====== STUDY MATERIAL ======
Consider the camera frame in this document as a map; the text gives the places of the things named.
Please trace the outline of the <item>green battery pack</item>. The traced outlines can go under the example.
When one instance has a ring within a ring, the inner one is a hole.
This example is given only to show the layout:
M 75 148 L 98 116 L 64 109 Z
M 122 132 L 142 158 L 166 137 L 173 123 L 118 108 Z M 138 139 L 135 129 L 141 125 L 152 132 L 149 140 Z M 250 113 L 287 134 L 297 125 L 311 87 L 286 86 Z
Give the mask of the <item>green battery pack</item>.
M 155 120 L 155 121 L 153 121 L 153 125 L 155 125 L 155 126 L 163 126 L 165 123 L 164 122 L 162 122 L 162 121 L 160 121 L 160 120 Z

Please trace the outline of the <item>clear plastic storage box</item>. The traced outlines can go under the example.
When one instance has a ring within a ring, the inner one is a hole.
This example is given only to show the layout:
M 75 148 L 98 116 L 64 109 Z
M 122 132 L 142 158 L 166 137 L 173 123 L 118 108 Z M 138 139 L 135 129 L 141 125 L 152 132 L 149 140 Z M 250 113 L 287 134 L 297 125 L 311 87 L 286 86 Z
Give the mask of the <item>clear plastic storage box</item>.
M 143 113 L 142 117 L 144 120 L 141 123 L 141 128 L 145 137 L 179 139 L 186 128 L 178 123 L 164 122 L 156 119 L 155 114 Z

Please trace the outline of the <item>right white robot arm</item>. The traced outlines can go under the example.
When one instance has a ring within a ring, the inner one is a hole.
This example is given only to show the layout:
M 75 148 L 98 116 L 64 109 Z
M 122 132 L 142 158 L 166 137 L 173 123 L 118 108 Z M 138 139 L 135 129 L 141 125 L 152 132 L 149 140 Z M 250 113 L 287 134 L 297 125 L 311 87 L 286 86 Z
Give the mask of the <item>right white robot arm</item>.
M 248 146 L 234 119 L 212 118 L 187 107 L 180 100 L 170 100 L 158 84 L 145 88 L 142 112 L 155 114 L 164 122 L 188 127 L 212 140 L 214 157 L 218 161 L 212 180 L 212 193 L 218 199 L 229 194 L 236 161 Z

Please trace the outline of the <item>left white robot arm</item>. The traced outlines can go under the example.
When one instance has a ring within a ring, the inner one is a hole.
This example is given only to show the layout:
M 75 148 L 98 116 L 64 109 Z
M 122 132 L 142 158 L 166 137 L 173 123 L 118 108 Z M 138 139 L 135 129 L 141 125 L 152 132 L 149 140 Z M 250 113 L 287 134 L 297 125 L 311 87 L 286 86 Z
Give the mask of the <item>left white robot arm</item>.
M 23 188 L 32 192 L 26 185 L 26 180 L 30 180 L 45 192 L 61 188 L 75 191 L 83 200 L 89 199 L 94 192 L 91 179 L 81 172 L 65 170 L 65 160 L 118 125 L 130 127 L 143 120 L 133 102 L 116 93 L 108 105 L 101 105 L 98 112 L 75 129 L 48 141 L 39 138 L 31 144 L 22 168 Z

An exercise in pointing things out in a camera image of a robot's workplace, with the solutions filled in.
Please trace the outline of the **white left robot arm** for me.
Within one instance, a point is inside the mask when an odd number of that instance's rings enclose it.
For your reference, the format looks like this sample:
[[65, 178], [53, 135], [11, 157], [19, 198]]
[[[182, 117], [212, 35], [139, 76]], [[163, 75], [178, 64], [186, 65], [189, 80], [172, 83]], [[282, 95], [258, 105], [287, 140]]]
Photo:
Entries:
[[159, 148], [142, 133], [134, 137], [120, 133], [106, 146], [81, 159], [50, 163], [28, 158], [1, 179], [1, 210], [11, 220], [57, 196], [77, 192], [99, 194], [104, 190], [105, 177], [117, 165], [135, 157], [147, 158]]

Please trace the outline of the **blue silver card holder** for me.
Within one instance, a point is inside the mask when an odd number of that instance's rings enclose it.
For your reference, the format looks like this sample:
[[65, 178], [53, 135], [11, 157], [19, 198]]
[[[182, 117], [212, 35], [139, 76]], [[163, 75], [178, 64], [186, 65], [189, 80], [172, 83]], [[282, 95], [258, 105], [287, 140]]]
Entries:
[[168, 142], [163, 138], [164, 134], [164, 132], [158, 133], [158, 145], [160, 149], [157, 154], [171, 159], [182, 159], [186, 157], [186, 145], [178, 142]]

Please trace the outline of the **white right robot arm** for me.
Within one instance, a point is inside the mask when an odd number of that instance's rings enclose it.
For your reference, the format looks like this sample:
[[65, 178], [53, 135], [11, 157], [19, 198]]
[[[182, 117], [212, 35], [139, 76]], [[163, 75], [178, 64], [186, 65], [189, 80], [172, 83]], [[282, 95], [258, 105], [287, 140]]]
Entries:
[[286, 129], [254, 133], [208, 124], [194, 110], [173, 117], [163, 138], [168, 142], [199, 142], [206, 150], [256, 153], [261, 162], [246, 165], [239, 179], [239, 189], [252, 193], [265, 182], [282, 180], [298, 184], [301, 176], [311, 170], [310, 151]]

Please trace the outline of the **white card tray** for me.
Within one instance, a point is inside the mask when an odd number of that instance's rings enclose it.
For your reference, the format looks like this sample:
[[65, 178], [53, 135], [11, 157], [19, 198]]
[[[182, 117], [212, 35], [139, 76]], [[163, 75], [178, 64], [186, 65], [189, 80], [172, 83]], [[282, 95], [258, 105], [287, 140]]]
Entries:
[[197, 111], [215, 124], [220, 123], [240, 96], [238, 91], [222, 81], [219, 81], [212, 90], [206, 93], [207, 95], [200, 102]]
======
HOW TO COMPLETE THIS TASK —
Filter the listing above for lines with the word "under", and copy each one you find.

FINISHED EXERCISE —
Please trace the outline of the <item>green battery pack</item>. The traced outlines can go under the example.
Please trace the outline of the <item>clear plastic storage box</item>. The traced outlines can go under the example.
Please trace the outline of the <item>right white robot arm</item>. The traced outlines can go under the example.
Please trace the outline of the <item>left white robot arm</item>. The traced outlines can go under the example.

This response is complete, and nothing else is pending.